Emma Swan, abandoned as a baby and alone as an adult, is one day approached by the son she gave up for adoption years ago. He tells her that she is the only person who can break a curse over his entire town, one originally set in place by his adoptive mother, who is in reality an evil queen of a magical world – a world where every person in the town comes from, although none of them remember. Of course Emma doesn’t believe any of this (although we know it is true, and are given frequent flashbacks to that otherworld to see how this all came to be), but she brings the child – Henry – home and quickly becomes entangled in the local community.

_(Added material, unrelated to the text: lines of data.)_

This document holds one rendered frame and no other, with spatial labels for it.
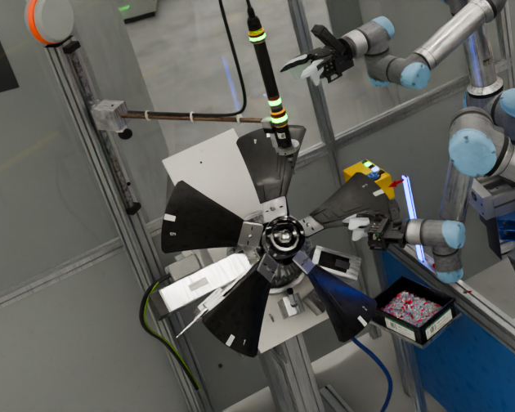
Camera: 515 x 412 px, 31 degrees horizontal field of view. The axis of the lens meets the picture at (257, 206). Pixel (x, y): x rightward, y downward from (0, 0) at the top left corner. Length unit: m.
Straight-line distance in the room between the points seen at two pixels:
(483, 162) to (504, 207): 0.74
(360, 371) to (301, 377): 0.86
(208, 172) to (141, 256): 0.43
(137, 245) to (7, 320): 0.55
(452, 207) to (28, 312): 1.56
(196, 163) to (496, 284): 1.80
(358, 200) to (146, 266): 0.85
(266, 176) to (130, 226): 0.60
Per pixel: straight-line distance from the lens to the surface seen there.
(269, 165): 2.82
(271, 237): 2.71
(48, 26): 2.89
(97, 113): 2.96
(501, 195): 3.14
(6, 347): 3.48
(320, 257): 2.88
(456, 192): 2.68
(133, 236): 3.21
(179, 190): 2.71
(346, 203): 2.84
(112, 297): 3.49
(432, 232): 2.62
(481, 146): 2.42
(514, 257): 2.44
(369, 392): 3.92
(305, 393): 3.24
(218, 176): 3.01
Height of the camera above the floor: 2.71
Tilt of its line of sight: 31 degrees down
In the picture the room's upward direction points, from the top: 17 degrees counter-clockwise

Emma’s primary goal is to rescue Henry from his adoptive mother (even though she doesn’t believe in the fairytale story, the woman is still clearly a bad person), which is a common plotline for adult Girls Underground. She has companions in this, friends she makes in the town (one of whom betrays her, as often happens). The adversary – the evil queen/mayor – has her own minions, townsfolk who are in her pocket and help her try to defeat Emma. (There is also a secondary evil character, Rumplestiltskin/Mr. Gold, who has hidden motives of his own. He owns a pawn shop that functions nicely as the GU “junk shop” archetype.) However, the most important goal is to break the curse on the town, for which Emma will have to believe in the fairytale reality, and that takes a lot of work.
Interestingly, at the end of the first season, when it all comes to a head, Emma ends up working with her adversary, when the wicked queen’s apple poisons not Emma but Henry. Saving him simultaneously breaks the curse, and temporarily defeats the queen. It also gives Emma certain knowledge of the otherworld and their shared history, revealing her to truly be what Henry claimed all along – the savior of the whole fairytale world.
What happens next remains to be seen.